Beim Hausbau muss das oberste Ziel sein, ein nachhaltiges, behagliches Bauwerk zu erstellen. Neben der Standortwahl, architektonischen Qualitäten und anderen übergeordneten Kriterien sollen vier Prioritäten gesetzt werden. 3.4.1 Erste Priorität: Wärmeschutz der Gebäudehülle Gerade beim Holzbau werden beim Bauentscheid die Zeichen betreffend den baulichen Wärmeschutz auf lange Sicht gesetzt. Durch die lange Lebenserwartung der Holzbauten sind kaum Möglichkeiten vorhanden, den Wärmeschutz nachträglich sinnvoll zu verbessern; es ist davon auszugehen, dass Aussenwände, Decken und Dächer über Jahrzehnte unverändert ihren Nutzen erbringen. Neben den energetischen Vorteilen wirkt sich ein verbesserter baulicher Wärmeschutz auch hinsichtlich Behaglichkeit positiv aus. So ist z. B. bei Dreifach-Isoliergläsern mit U-Werten um 0,5 bis 0,7 W/m2K der Kaltluftabfall deutlich kleiner als bei den heute noch mehrheitlich verwendeten Zweifach-Isoliergläsern mit U-Werten 1,0 W/m2K. 3.4.2 Zweite Priorität: Passive Solarnutzung Insbesondere dann, wenn der MINERGIE®-PStandard erreicht werden soll, stellt der Anteil der Wärmegewinne, im wesentlichen beeinflusst durch die Sonnenenergie, eine bedeutende Komponente dar.
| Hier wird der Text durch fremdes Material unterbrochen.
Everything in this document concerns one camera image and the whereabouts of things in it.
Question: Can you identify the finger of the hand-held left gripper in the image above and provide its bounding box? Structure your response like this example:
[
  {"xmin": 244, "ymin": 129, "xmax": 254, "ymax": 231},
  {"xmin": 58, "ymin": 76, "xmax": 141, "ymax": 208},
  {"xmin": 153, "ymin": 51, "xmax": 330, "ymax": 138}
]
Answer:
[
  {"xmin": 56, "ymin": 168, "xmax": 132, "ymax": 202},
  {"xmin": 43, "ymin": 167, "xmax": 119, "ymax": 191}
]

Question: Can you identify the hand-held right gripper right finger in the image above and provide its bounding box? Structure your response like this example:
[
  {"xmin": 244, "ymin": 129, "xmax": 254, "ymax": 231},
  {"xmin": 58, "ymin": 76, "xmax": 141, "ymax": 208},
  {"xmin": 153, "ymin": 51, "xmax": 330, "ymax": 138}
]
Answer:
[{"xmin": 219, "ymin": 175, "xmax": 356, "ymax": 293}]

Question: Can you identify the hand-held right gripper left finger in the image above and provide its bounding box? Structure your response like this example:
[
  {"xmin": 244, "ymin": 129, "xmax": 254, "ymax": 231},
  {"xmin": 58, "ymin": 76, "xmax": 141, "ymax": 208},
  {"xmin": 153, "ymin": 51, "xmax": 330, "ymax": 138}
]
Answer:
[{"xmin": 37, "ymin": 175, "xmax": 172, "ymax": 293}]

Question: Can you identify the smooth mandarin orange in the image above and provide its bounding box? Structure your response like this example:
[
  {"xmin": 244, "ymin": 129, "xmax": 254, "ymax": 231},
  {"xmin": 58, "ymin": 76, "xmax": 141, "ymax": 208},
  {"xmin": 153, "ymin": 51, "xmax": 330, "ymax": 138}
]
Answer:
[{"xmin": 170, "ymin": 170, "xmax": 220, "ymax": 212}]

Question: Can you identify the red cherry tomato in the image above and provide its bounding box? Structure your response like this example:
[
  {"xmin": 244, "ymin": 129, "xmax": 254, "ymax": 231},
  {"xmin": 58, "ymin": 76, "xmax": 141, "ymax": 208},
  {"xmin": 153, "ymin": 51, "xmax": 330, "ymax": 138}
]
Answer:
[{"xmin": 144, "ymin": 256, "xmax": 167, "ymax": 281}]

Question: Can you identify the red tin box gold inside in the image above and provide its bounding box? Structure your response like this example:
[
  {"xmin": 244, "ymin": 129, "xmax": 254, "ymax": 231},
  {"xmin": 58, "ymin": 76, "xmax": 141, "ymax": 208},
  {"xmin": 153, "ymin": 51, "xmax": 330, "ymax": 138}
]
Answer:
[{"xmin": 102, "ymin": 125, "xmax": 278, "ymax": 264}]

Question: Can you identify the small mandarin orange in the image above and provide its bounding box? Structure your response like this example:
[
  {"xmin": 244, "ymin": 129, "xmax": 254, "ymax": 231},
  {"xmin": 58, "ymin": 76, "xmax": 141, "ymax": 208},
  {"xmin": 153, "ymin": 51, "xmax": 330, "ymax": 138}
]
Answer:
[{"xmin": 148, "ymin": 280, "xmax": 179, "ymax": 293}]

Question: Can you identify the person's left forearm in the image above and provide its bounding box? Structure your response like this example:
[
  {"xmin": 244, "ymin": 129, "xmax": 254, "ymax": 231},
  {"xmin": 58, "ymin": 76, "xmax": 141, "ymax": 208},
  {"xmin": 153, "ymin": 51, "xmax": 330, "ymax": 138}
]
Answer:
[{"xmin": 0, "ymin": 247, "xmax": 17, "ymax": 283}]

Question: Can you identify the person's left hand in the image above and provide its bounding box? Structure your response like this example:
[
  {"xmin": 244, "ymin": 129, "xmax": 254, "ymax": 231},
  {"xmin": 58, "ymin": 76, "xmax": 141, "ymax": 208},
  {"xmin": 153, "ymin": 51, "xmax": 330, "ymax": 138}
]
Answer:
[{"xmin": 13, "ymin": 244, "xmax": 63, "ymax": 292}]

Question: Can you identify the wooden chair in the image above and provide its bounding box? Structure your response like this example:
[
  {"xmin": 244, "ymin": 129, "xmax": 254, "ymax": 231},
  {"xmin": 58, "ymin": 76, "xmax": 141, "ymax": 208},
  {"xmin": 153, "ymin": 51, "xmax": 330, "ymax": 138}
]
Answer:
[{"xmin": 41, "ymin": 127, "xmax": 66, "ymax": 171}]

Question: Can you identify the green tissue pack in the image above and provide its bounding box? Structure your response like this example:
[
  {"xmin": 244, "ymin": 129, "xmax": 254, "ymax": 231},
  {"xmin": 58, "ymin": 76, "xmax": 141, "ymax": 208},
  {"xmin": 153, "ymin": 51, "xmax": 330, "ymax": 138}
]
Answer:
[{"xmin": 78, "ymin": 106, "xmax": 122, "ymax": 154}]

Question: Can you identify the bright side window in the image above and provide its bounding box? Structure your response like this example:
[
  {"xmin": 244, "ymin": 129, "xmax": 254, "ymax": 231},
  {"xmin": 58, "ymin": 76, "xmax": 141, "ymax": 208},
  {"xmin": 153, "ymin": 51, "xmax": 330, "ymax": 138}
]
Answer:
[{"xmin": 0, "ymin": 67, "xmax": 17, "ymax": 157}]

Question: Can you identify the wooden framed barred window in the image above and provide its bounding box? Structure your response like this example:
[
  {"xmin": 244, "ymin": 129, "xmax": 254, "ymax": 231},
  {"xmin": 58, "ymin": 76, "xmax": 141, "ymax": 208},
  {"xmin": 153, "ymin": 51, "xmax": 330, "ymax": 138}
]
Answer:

Geringere passivsolare Gewinne müssen durch einen verbesserten Wärmeschutz kompensiert werden, was bei den bereits standardmässig kleinen U-Werten schwierig und aufwendig ist. Es soll deshalb auf eine optimale Fensteranordnung betreffend Fläche, Orientierung und Verschattung geachtet werden. Aber Vorsicht: Das Optimum liegt nicht bei einer vollständig transparenten Gebäudehülle. Dies nicht nur wegen des Winters, sondern auch wegen der Überhitzungsgefahr im Sommerhalbjahr! 3.4.3 Dritte Priorität: Komfortlüftung mit Wärmerückgewinnung WRG Wie beim Auto, wo kaum jemand auf ABS, Zentralverriegelung und allenfalls eine Klimaanlage verzichten will, gilt: Zu jedem zukunftsorientierten, behaglichen Haus gehört eine Komfortlüftung. Damit wird nicht nur die in Norm SIA 180 postulierte Grundanforderung des «genügenden Luftaustausches» (Art. 3.3.1.2 «Der Architekt ist verpflichtet … ein Lüftungskonzept zu erstellen») optimal erfüllt, eine Komfortlüftung mit WRG bringt noch folgende wesentliche Vorteile:

• kontrolliertes Abführen von Schad- und Geruchsstoffen sowie von übermässiger Feuchte • geringerer Lüftungswärmeverlust durch WRG mit Wirkungsgrad um 80 % • Luftwechsel auch in lärmbelasteten Gebieten, ohne das den Lärmschutz gewährleistende Fenster zu öffnen • evtl. geringe Kühlmöglichkeit im Sommer bei Erdluftregister und Umgehung des Wärmeaustauschers (Bypass o. ä.). Auch wenn mit diesen Massnahmen der MINERGIE®- oder MINERGIE®-P-Standard noch nicht erreicht sein sollte (ohne erneuerbare Energie können diese Standards nicht erreicht werden), so hat der Bauträger dennoch die Gewissheit, dass er mit seinen Entscheiden die wesentlichsten Ziele umgesetzt hat: • behagliche Räume durch hohe Oberflächentemperaturen und gute Luft dank kontinuierlichem Luftwechsel • geringer Heizwärmebedarf und dadurch minimierter Betriebskostenaufwand. 3.4.4 Vierte Priorität: Heizsystem und Energieträger Es gilt den Wärmebedarf für Heizung und Warmwasser so clever als nur möglich abzudecken, wobei folgende Randbedingungen zu beachten sind: • Einsatz von erneuerbarer Energie (Wärme aus der Umwelt) • Verfügbarkeit von Energie im grundstücksnahen Bereich (z. B. Holz, Gas, Nahwärmeverbund) • Stand der Technik und verfügbares Kapital für Wärmeerzeugung (Sonnenkollektoren, Photovoltaik, Brennstoffzellen o. ä.) Durch den Einsatz des «richtigen Energieträgers» – hier wirken politische Entscheide beeinflussend, z. B. durch die Gewichtung der Energie – und die «bestmögliche Wärmeerzeugung» kann im Optimalfall bereits beim Neubau der letzte Schritt zum zertifizierten MINERGIE®- bzw. MINERGIE®-P-Standard gemacht werden. Weil die Haustechnik eine erheblich kürzere Halbwertszeit als die Gebäudehülle hat und weil sich energiepolitische Entscheide ändern können, kann sich ein Haus mit optimierter Gebäudehülle und Komfortlüftung allenfalls auch nachträglich zum MINERGIE®-Gebäude mausern, etwa durch den Wechsel der Wärmeerzeugung, des Energieträgers oder den nachträglichen Einbau von Sonnenkollektoren, Photovoltaikelementen o. ä.